Mario, an Unchanging Force in an Ever-Changing World

How Super Mario remained relevant by staying the same.

The World’s Most Popular Plumber

Mario is one of the most popular fictional characters in video game culture — and perhaps all media — of the last century. The mere sight of a red cap with a big mustache under it has become as much of a symbol as the Mickey Mouse silhouette. 

Mario has been in many different worlds and sports across many different generations of video games. He has been around from humble beginnings in old arcades all the way up to the current platform, Nintendo Switch.

Through it all, he has worn many hats, not just the famous red one. He has been a doctor, a construction worker, a climate activist, an astronaut, a professional athlete, and, most importantly, a plumber.

Some Things Never Change

Despite all these different vocations — all of which require years of school and/or training — Mario has not grown much at all. The only advancements from the first game include minor dialogue (wa-hoo!) and the occasional facial expression. He doesn’t have a plan, or a life goal, or much of life motivation. 

Mario is only motivated by the tasks that other characters force him to do. Let’s take a classic game, Super Mario 64, as an example.

Mario unchanging symbol N64 Nintendo 64 Super Mario 64
Noa Kosanovic, CC BY 3.0, via Wikimedia Commons

Bowser kidnaps a princess. Then, he traps Mario in a castle. The only way to get out of the castle and save the princess is to jump into paintings and collect starts. So he does that, fights Bowser, and rescues the princess. But would he have done all of this without a reptilian monster forcing him to?

Another example is In Super Mario Sunshine. Here, our beloved Mario is on vacation. He doesn’t even have a moment to put sunscreen on his giant nose before trouble arises.

Shadow Mario (representing the shadow self), along with Bowser (the reptilian representation of Satan) are ruining the world with pollutive goop. Shadow Mario frames the real Mario in this pollution scandal.

Then the court of the Isle of Delfino declares that Mario is guilty. As punishment, he must clean up the world with his water pumping device (F.L.U.D.D.).

Mario unchanging symbol Nintendo Wii Nintendo Super Mario Sunshine
Mario and F.L.U.D.D. having a heart to heart. Screenshot from Super Mario Sunshine

He is rewarded for his court-ordered community service with stars. In the end, the work forced upon him leads him to the big bad villain. Then he, once again, saves the princess.

I Am a Product of My Environment

Mario simply reacts to the world around him. He only directs his attention to what is directly in front of him. His actions are dictated by his environment. But, that environment is constantly growing.

The ever-growing worlds in his video games is one reason Mario remains relevant through the generations. The worlds, game-play, and fun-factor are great enough that the generally younger audience doesn’t care about narrative depth or character development.

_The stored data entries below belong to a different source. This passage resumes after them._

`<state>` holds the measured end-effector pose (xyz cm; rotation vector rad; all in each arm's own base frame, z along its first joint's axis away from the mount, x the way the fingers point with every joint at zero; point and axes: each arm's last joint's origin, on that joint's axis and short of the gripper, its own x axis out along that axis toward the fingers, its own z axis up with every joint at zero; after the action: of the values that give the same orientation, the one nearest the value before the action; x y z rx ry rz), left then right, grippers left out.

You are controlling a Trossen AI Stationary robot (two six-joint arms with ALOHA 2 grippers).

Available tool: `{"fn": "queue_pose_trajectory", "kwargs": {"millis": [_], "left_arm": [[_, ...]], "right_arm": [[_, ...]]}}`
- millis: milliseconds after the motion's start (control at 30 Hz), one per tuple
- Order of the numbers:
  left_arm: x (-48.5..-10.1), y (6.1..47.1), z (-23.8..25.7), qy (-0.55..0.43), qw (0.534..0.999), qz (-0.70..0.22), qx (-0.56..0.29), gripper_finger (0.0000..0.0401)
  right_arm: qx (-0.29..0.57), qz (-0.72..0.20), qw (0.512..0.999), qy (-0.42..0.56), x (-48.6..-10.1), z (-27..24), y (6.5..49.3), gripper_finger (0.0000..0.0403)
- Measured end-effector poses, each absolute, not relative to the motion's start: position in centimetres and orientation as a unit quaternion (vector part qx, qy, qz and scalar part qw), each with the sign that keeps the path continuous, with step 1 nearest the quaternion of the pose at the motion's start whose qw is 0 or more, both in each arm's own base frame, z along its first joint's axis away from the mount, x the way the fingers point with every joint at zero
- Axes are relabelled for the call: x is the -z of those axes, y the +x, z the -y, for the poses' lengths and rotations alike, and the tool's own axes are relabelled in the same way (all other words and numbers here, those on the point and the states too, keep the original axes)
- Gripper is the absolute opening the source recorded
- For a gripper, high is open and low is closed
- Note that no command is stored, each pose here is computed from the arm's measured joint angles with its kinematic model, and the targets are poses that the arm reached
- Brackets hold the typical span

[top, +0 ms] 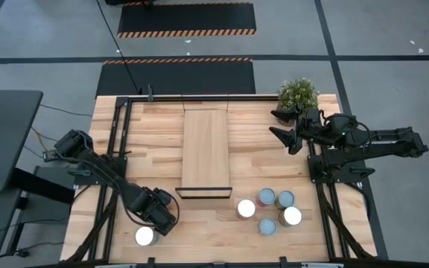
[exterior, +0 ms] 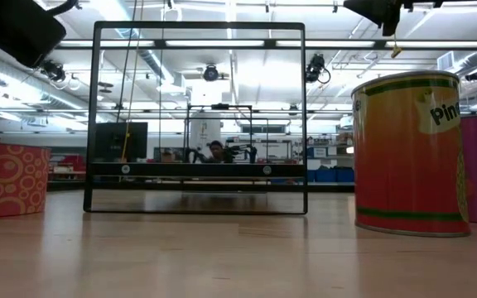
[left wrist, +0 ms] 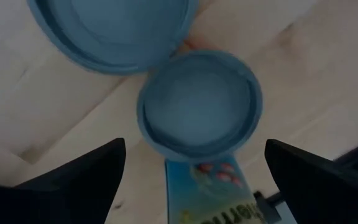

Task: Pick and place cans onto a shelf
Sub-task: Put the red can on the shelf

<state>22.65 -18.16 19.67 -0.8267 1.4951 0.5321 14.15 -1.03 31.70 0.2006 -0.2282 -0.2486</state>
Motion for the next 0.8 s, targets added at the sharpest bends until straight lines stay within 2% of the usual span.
{"fn": "queue_pose_trajectory", "kwargs": {"millis": [800], "left_arm": [[-18.0,23.4,18.5,-0.364,0.638,-0.617,-0.283,0.0388]], "right_arm": [[0.136,0.121,0.979,0.089,-31.9,1.1,14.1,0.0348]]}}
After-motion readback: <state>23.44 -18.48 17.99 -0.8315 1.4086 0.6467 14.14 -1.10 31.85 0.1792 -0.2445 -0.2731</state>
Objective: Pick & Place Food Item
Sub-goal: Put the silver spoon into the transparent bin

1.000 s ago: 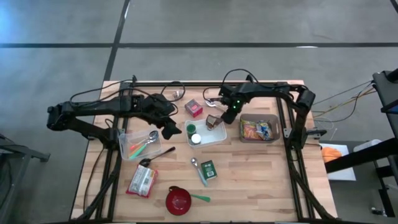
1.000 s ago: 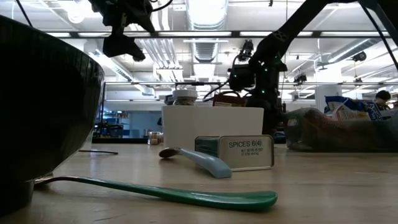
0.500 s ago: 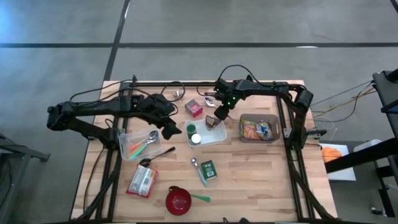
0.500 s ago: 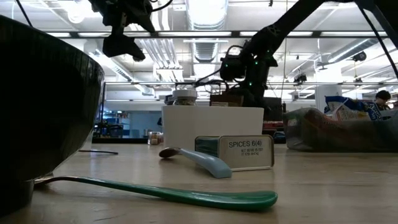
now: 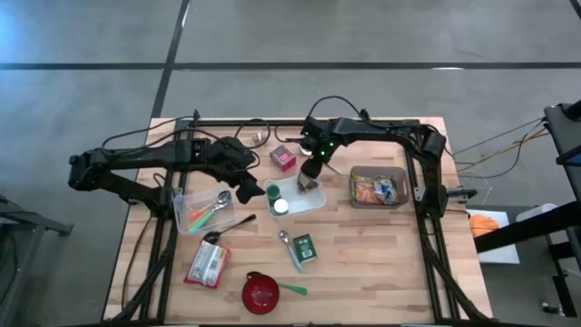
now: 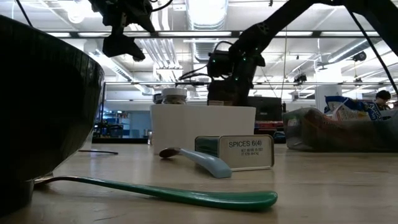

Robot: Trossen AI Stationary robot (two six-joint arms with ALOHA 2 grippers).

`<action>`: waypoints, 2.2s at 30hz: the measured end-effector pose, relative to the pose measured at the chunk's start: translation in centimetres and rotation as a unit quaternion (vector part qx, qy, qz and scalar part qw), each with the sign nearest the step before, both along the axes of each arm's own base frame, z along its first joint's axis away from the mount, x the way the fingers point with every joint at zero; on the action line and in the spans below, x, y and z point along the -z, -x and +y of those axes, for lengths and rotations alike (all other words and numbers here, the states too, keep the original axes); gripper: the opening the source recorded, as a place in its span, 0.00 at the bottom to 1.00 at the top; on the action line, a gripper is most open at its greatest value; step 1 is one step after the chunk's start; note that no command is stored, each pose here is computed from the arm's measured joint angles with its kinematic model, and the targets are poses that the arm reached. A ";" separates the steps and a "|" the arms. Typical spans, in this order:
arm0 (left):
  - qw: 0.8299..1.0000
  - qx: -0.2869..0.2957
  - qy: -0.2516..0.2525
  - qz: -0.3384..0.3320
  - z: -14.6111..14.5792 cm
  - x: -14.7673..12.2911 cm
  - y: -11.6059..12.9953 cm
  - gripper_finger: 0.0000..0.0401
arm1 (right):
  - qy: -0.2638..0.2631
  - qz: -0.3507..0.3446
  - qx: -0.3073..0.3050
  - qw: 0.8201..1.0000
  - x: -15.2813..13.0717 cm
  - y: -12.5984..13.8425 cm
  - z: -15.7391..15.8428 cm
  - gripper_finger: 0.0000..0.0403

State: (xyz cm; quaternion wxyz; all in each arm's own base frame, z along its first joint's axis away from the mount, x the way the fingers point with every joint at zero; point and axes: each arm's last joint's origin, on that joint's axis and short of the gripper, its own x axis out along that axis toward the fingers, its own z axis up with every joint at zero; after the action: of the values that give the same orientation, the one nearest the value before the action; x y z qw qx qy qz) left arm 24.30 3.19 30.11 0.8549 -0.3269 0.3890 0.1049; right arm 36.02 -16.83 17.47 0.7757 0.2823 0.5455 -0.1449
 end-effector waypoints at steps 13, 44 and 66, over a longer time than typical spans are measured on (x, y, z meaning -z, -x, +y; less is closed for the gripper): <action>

Mario, much like the players, only needs to react to what is in front of him. The players and the plumber just use familiar controls to navigate new worlds, always being mindful of their surroundings and the tasks at hand.

Meanwhile, that task happens to play a role in alleviating some deep existential crisis going on in the world. It could be a metaphor for the philosophy that if one is mindful and does the best they can to take care of the issues in their immediate control, it will gradually improve the large problems that are out of their control.

That being said, the franchise does not hinge on the narrative depth of either the main character or the world. It instead hinges on the experience it can grant users. 

Users experience fun by being exposed to exciting worlds in unexpected settings, and fluid and dynamic game-play. There are also constant rewards (coins, stars, etc.) for the players efforts. The games also have a built-in range of difficulty on different missions. The same worlds can be equally enjoyed by first-time gamers who can get to the final boss with 70 easy-to-collect starts, and seasoned veterans who triple-jump their way through difficult missions to all 120 stars.

Mario unchanging symbol Nintendo Super Mario Star
Mr.Yahoo!, Public domain, via Wikimedia Commons

More Than a Game

Mario also remains relevant through transmedia. Blossoming from the long-running video game series have been multiple movies, a few TV shows, countless individuals making internet content about the plumber, endless video game spin-offs, and huge merchandising for toys, clothes, blankets, coffee mugs, and other Mario paraphernalia. There is even a growing world of online content based solely on the music used in Mario video-games.

The large-scale popularity of Mario comes from this transmediation. Even people who have never played a Mario game in their lives know the mustachioed plumber because they have seen him everywhere

Mario has become a symbol that long ago escaped the video-game reality and entered the cultural zeitgeist. He has done this by being an unchanging rock in an ever-changing world. No matter which title the omnipresent character appears in, you know what you’re getting.